Different research questions require different research designs, and no single design is universally superior; rather, designs differ in strengths regarding internal validity, external validity, practical feasibility, and cost. Experimental designs best answer questions about causation; correlational designs examine relationships and predictors; descriptive and qualitative designs explore phenomena. Researchers must consider fundamental trade-offs: experimental designs sacrifice external validity and ecological authenticity for internal validity and control; field studies gain external validity while losing control. Matching design to research question ensures the study can adequately address the question with appropriate evidence.

How It's Best Learned

Select several different research questions and determine which design(s) would be most appropriate for each, justifying design choices based on the specific question.

Common Misconceptions

Experimental designs are always superior to other designs (actually, experiments cannot answer all types of research questions). A poorly designed experiment is better than a well-designed correlational study (actually, design appropriateness depends on the research question).

Explainer

Your prerequisites on experimental, correlational, and survey designs each introduced a specific tool. This topic steps back to address the prior question: given a research question, how do you choose the right tool? The answer turns on two fundamental properties that every design trades off: internal validity — the degree to which you can attribute your findings to the variable you manipulated rather than to confounds — and external validity — the degree to which your findings generalize beyond the specific sample, setting, and conditions of your study.

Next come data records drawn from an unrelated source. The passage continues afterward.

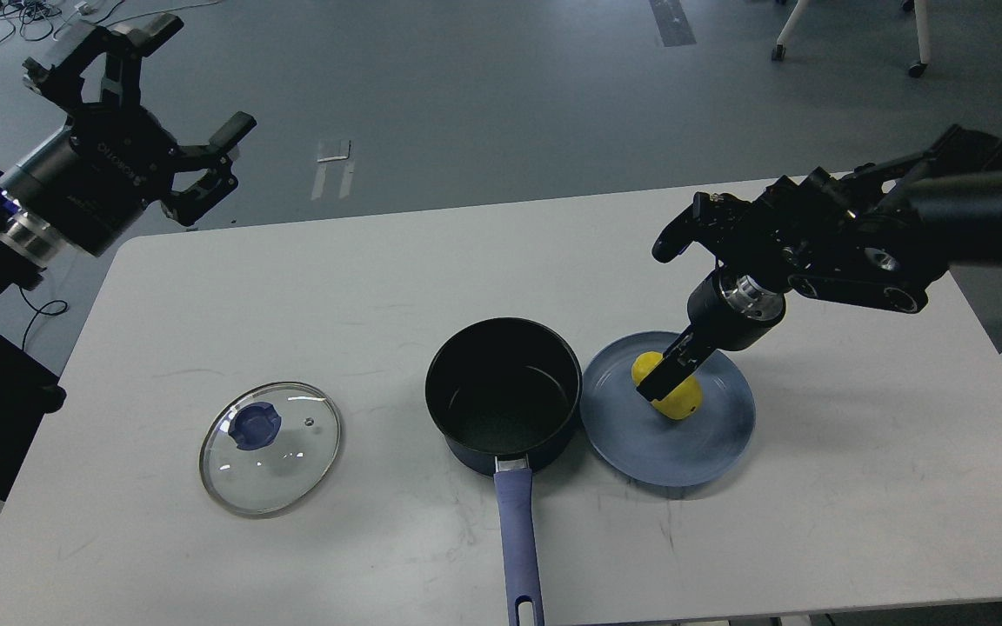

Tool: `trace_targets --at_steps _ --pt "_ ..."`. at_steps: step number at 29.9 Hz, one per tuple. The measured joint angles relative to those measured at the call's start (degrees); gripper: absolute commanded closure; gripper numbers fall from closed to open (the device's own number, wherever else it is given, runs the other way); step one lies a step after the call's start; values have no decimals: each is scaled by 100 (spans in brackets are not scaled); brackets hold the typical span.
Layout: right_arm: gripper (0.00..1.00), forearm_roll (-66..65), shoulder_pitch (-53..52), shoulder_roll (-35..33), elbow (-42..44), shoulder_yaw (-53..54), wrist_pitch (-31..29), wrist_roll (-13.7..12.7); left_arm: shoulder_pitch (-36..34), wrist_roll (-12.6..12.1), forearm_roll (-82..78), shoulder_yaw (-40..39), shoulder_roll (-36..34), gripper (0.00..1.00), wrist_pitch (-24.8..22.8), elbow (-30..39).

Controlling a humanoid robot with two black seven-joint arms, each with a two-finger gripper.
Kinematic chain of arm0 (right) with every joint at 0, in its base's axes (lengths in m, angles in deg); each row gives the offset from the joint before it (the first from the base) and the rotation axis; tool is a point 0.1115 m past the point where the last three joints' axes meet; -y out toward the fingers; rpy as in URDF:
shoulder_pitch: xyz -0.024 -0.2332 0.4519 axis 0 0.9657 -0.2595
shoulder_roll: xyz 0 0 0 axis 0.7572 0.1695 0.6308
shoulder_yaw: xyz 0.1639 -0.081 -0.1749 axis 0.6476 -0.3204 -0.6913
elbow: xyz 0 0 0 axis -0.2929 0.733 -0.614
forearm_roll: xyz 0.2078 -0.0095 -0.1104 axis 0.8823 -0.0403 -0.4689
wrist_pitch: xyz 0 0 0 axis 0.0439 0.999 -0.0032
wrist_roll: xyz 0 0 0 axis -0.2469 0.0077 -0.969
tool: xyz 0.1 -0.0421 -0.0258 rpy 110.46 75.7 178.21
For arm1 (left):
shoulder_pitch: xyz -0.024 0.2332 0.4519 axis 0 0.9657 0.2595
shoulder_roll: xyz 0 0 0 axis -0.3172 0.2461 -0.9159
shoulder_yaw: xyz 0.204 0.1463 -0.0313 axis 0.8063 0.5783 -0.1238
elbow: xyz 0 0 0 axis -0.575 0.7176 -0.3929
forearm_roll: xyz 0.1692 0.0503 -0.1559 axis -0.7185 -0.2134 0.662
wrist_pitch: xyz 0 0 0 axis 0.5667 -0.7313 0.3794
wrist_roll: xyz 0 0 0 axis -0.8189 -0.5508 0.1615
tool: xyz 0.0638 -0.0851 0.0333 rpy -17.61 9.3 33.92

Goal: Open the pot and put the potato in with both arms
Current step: 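Lower the right gripper and grasp the yellow potato on the plate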

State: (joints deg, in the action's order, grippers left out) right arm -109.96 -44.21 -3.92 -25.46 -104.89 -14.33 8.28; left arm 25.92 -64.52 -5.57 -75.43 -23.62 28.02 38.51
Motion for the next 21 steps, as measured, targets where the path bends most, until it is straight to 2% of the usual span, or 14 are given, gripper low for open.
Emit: trace_targets --at_steps 7,16,21 --pt "4 1 27 81 27 -4 0 0 22 7 38 -8 -7 2 0 0" --pt "5 3 130 129 122 -67 -1 0 24 7 52 -8 10 2 0 0" --pt "10 4 177 137 155 -90 -1 0 24 9 53 -14 10 2 0 0"
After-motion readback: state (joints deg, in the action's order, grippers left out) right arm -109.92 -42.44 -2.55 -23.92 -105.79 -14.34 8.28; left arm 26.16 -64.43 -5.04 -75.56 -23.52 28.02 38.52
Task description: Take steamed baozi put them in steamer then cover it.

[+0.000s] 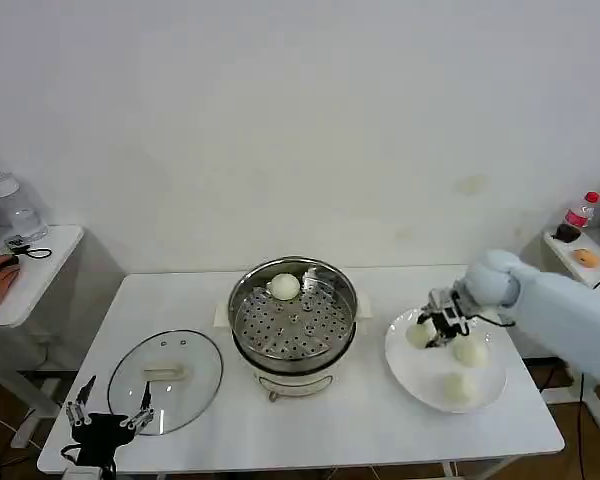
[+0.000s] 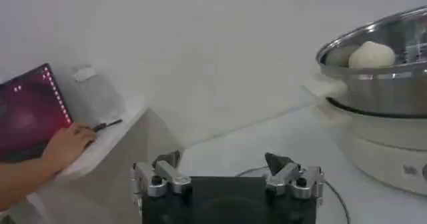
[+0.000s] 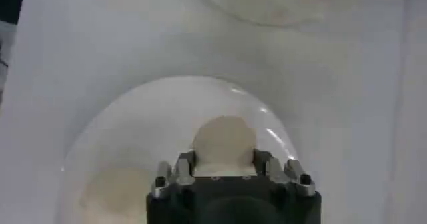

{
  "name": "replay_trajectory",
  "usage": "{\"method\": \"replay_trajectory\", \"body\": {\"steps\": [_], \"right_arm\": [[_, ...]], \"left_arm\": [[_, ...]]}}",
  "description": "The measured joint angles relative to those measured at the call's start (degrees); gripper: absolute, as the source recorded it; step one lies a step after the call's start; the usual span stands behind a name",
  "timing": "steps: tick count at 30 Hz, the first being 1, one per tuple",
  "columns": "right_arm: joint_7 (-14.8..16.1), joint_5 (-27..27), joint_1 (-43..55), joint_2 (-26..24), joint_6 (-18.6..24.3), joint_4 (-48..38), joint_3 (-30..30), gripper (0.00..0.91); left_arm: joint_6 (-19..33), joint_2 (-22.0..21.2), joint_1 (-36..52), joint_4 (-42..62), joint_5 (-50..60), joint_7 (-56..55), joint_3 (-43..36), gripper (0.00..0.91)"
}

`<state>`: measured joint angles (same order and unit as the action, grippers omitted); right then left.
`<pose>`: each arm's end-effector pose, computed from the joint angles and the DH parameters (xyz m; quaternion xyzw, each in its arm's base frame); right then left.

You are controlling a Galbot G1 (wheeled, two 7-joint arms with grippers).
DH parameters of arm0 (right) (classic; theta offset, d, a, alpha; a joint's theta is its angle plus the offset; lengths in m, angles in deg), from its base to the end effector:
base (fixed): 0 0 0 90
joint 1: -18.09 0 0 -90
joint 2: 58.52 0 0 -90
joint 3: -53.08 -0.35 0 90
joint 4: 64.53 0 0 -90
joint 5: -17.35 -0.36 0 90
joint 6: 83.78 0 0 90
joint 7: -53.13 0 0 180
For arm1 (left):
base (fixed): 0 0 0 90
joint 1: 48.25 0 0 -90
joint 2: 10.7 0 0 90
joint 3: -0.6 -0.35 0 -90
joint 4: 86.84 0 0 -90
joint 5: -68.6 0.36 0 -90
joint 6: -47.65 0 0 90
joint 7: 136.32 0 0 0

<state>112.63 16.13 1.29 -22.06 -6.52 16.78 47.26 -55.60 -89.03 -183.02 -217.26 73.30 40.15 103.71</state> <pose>0.5131 -0.1149 -0.1172 0.5050 -0.5573 0.5793 0.3145 0.1180 0.0845 -0.2601 0.0661 -0.9698 -0.1929 0.1336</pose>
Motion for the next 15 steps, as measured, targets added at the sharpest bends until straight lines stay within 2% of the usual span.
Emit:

Experimental designs maximize internal validity by randomly assigning participants to conditions and controlling all other variables. If you randomly assign people to read either fear-arousing or neutral health messages and then measure their intentions to exercise, you can confidently attribute any difference to the message content — random assignment equates the groups on everything else. But the lab setting may be artificial, your sample may be a convenience sample of undergraduates, and the measured intentions may not reflect real behavior. The tight internal control that makes the causal inference possible is often purchased at the cost of ecological realism. This isn't a flaw to apologize for — it's the correct tradeoff when your question is "does X cause Y?"

Correlational designs sacrifice causal claims but gain breadth and naturalism. Measuring conscientiousness and job performance in real employees at real organizations tells you something about how these variables co-occur in the world — that's external validity. But any observed correlation could reflect a third variable: maybe high-conscientiousness people also come from higher socioeconomic backgrounds that provide better jobs, and the SES is the actual driver. Correlational designs are the right choice when you want to characterize relationships in the natural world, when random assignment is impossible (you can't randomly assign people to be extroverted or to have experienced childhood trauma), or when you want to build predictive models rather than test causal theories.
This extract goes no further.